_ABOUT THIS TASK_: I need the lines below from the one with "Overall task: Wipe" down to the one with "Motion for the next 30" reproduced exactly, both ends included, and nothing else.

Segment Start: EXERCISE INPUT

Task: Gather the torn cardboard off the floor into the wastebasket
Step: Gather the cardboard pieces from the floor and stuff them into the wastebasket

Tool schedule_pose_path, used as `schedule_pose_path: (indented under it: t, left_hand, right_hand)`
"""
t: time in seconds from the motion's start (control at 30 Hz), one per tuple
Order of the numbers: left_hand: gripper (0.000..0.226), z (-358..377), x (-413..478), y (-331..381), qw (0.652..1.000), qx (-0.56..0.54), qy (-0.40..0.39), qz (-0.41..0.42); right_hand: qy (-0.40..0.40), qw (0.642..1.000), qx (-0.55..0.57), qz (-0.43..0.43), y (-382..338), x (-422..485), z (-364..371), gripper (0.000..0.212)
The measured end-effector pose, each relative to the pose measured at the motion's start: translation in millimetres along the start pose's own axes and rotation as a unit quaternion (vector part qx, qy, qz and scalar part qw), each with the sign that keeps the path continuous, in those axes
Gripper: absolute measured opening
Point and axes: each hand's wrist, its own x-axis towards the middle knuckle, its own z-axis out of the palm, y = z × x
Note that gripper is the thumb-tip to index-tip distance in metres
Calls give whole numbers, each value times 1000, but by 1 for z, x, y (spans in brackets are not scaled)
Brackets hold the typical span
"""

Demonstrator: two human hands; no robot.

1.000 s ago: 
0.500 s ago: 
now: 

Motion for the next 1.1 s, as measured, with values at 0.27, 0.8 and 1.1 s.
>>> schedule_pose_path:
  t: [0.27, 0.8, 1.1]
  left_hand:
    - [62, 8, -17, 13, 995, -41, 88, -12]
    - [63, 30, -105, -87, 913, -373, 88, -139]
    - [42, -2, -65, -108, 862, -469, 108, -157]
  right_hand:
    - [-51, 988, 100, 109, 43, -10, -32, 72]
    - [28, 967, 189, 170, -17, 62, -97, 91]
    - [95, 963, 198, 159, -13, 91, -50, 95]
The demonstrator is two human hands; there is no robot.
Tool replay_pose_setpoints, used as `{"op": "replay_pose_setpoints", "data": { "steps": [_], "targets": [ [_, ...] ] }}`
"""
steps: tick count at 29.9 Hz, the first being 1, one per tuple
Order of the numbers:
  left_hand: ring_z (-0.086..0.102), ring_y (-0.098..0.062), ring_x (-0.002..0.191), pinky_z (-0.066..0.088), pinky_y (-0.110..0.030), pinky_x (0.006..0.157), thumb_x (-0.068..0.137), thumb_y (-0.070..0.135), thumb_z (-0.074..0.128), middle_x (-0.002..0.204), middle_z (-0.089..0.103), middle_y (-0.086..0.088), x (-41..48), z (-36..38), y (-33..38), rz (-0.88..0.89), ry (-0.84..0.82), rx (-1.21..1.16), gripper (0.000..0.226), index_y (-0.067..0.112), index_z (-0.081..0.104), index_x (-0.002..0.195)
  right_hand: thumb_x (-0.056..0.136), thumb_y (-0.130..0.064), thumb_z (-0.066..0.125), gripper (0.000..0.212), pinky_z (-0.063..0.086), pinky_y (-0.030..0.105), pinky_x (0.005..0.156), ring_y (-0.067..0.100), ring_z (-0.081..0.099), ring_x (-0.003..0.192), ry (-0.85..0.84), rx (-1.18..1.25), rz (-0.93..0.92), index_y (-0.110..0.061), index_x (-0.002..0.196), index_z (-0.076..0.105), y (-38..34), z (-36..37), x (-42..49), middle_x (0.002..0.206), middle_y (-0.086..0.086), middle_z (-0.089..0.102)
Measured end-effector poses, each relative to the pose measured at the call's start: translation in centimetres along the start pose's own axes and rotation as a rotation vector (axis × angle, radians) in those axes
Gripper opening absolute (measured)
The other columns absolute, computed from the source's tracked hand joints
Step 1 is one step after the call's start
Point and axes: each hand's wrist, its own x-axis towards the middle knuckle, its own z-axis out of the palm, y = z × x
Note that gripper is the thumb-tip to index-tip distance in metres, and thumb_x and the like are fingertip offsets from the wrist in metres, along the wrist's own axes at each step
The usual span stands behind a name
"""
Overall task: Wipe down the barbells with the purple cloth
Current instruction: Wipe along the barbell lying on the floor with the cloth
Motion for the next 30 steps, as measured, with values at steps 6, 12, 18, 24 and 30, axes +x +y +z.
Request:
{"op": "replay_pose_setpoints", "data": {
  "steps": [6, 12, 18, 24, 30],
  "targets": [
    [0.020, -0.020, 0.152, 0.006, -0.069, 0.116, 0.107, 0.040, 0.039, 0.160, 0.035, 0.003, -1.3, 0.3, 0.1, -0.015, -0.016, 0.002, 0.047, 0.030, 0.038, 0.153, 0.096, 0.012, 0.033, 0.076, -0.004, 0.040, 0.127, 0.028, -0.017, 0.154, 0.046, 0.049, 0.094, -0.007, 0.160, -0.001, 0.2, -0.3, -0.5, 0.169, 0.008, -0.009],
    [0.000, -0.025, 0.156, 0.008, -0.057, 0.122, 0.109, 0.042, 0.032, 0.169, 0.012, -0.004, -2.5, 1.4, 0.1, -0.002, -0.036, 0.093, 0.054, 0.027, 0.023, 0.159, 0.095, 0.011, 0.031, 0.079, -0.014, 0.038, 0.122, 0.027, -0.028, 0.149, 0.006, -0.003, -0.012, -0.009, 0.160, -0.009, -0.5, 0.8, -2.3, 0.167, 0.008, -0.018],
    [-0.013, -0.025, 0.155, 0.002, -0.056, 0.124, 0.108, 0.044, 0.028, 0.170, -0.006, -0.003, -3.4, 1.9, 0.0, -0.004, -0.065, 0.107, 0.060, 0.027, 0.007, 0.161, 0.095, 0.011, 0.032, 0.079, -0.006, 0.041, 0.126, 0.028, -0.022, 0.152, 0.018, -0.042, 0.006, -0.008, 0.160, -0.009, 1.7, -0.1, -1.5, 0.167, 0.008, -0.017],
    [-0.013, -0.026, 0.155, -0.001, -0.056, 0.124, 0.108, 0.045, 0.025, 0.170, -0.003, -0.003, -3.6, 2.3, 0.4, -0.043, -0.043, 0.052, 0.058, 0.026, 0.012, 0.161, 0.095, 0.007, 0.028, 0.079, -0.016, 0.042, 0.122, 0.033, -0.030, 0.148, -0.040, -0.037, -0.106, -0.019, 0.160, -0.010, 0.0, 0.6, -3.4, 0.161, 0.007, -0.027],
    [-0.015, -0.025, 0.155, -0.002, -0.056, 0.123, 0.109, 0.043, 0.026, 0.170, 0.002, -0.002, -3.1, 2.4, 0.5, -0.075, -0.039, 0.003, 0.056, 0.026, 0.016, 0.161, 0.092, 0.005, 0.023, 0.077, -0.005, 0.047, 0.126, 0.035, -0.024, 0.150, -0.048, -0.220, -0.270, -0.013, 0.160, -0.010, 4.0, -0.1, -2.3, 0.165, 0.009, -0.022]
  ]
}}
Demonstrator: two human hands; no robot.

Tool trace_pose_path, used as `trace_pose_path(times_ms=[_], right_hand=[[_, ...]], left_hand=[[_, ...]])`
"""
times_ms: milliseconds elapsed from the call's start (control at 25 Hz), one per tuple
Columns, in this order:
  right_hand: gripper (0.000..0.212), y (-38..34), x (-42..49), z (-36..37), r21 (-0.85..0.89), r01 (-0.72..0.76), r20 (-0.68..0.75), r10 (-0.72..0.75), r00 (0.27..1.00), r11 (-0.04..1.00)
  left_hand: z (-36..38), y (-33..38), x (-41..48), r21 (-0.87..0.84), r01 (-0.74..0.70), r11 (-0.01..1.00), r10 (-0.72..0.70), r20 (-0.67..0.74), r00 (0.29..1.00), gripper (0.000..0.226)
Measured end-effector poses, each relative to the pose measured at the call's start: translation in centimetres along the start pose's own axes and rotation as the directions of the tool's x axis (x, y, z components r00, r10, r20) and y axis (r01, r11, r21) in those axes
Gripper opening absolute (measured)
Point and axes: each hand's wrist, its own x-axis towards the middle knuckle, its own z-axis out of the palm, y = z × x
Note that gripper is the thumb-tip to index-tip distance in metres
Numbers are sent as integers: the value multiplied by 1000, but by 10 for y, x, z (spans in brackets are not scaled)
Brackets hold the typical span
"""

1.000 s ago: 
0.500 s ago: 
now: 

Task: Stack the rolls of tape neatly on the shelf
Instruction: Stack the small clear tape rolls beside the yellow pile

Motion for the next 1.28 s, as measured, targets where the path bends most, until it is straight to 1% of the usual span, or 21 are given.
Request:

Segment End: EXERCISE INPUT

_OUTPUT OF THE TASK_:
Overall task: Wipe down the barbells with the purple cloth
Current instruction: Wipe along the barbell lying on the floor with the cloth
Motion for the next 30 steps, as measured, with values at steps 6, 12, 18, 24 and 30, axes +x +y +z.

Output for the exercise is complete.